# REQUIRED WORK
The lines to reproduce from the material below are those from the one containing "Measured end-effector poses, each" through the one containing "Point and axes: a", both included; write them out exactly and add nothing.

--- GIVEN DATA Enclosed Below ---

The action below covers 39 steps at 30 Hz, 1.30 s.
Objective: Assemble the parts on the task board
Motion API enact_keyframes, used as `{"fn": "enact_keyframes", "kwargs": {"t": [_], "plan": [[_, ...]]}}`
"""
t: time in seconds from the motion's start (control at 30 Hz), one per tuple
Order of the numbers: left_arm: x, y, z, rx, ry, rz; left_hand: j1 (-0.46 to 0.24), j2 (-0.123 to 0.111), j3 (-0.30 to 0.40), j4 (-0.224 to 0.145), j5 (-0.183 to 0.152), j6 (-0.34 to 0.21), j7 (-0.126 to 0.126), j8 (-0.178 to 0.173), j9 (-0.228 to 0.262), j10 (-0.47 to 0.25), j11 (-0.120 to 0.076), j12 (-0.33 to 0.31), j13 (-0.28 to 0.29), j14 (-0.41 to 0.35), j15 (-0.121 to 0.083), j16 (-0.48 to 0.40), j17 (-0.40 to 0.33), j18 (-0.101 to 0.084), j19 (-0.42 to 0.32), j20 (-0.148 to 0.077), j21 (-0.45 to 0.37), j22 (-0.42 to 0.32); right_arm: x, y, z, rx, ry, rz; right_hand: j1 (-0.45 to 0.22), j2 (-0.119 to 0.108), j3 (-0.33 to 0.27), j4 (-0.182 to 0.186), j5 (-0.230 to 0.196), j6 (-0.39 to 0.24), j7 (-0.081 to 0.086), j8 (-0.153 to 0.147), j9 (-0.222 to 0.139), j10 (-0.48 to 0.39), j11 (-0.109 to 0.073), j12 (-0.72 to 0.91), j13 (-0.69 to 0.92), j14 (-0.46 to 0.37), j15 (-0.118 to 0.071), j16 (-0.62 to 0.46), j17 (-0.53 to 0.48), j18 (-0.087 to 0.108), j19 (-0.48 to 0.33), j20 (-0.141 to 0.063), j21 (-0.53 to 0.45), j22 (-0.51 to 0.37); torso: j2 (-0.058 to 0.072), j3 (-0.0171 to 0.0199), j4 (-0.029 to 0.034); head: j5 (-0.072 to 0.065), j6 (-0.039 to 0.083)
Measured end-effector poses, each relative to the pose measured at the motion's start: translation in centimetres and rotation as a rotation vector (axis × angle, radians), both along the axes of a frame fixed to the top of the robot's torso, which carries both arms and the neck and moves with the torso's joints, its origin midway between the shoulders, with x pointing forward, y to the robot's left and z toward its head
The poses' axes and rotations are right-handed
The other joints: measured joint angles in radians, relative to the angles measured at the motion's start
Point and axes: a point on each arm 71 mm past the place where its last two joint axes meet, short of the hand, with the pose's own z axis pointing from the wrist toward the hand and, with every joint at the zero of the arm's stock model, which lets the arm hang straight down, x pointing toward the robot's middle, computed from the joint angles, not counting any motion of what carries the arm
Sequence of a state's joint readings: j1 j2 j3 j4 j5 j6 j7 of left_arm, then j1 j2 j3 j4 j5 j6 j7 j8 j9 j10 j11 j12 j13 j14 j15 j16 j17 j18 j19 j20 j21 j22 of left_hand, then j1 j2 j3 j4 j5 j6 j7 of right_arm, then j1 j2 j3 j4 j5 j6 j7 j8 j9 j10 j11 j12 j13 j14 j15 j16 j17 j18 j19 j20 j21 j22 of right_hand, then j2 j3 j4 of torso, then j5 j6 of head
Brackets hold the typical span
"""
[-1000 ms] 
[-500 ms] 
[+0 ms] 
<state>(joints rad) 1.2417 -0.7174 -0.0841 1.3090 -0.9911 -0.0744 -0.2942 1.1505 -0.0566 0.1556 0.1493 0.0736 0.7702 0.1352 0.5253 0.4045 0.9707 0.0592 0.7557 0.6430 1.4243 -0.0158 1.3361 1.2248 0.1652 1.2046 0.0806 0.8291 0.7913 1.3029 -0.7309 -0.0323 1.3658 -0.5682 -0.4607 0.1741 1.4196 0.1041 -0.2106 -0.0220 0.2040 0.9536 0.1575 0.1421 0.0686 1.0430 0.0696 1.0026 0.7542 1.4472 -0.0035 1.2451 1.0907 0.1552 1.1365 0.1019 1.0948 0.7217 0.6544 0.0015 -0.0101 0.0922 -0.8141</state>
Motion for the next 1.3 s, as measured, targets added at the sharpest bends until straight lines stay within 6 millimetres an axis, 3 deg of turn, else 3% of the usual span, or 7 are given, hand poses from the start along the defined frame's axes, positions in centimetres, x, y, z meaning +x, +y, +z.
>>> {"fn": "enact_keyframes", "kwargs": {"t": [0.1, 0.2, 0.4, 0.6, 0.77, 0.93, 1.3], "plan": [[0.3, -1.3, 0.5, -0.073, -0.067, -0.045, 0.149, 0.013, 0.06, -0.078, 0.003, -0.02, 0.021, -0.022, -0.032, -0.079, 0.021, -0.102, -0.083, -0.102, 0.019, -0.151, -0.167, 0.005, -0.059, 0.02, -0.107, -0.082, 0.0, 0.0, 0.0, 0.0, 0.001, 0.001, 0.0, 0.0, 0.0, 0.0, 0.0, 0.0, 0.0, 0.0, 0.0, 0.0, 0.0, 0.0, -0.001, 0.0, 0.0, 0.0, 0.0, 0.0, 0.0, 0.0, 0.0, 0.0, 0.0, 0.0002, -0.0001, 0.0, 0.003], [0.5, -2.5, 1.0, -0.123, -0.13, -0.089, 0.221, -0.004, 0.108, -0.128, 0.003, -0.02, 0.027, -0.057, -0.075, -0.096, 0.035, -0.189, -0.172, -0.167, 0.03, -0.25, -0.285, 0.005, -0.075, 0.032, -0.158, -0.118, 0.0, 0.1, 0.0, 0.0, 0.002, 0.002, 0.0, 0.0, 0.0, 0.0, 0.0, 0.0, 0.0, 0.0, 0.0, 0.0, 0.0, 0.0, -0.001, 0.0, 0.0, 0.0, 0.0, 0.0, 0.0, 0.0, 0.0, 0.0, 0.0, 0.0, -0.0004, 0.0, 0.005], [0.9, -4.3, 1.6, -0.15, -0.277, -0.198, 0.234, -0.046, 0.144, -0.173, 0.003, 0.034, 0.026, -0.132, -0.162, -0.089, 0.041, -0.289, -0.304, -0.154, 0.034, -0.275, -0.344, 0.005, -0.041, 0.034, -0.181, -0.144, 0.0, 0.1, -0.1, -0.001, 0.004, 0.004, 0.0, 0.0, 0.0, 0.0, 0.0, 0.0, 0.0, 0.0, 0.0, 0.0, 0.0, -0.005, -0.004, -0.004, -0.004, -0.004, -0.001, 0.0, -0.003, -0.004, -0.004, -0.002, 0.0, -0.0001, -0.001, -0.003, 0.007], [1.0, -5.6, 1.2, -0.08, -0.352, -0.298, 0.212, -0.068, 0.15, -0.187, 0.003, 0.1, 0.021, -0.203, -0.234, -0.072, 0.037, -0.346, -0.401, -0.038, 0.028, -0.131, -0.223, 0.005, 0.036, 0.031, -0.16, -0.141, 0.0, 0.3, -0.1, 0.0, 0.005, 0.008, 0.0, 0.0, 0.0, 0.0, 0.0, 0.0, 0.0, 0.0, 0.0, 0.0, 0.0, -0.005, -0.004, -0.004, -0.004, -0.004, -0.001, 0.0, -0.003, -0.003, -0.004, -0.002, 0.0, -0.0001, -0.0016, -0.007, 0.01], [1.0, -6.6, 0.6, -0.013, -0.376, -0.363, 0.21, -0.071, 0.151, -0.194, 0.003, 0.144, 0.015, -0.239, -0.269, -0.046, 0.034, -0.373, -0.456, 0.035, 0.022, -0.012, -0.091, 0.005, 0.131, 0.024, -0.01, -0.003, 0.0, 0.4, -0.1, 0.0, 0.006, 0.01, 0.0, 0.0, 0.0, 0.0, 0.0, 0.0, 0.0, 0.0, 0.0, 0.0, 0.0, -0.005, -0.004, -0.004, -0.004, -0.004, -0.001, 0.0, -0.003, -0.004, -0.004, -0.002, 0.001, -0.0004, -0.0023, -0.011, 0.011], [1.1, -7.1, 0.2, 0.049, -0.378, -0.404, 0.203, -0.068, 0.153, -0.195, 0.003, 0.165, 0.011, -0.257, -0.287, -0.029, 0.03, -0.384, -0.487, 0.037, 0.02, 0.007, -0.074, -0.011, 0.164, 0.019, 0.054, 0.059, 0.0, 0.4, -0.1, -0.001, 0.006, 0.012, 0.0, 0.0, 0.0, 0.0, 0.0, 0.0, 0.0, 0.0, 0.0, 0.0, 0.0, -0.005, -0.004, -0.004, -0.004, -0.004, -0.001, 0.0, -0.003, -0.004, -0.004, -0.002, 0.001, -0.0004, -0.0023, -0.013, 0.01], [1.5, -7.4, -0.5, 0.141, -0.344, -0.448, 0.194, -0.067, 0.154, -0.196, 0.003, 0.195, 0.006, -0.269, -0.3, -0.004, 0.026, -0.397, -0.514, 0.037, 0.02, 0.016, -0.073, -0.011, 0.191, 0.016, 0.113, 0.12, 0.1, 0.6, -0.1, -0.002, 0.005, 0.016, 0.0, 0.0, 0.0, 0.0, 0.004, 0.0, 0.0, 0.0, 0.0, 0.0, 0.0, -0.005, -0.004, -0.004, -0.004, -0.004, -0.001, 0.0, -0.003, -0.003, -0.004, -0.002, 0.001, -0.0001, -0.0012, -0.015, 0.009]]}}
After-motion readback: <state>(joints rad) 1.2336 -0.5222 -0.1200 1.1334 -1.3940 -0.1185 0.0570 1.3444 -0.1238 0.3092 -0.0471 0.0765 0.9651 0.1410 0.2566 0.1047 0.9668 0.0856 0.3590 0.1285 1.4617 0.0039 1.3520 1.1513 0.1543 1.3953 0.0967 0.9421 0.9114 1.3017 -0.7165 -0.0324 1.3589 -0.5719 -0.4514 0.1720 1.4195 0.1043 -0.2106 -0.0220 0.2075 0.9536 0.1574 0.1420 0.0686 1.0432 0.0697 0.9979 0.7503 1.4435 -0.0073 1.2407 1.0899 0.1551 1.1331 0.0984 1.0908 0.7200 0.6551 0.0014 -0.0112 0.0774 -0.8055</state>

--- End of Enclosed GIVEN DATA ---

# EXERCISE RESPONSE
Measured end-effector poses, each relative to the pose measured at the motion's start: translation in centimetres and rotation as a rotation vector (axis × angle, radians), both along the axes of a frame fixed to the top of the robot's torso, which carries both arms and the neck and moves with the torso's joints, its origin midway between the shoulders, with x pointing forward, y to the robot's left and z toward its head
The poses' axes and rotations are right-handed
The other joints: measured joint angles in radians, relative to the angles measured at the motion's start
Point and axes: a point on each arm 71 mm past the place where its last two joint axes meet, short of the hand, with the pose's own z axis pointing from the wrist toward the hand and, with every joint at the zero of the arm's stock model, which lets the arm hang straight down, x pointing toward the robot's middle, computed from the joint angles, not counting any motion of what carries the arm

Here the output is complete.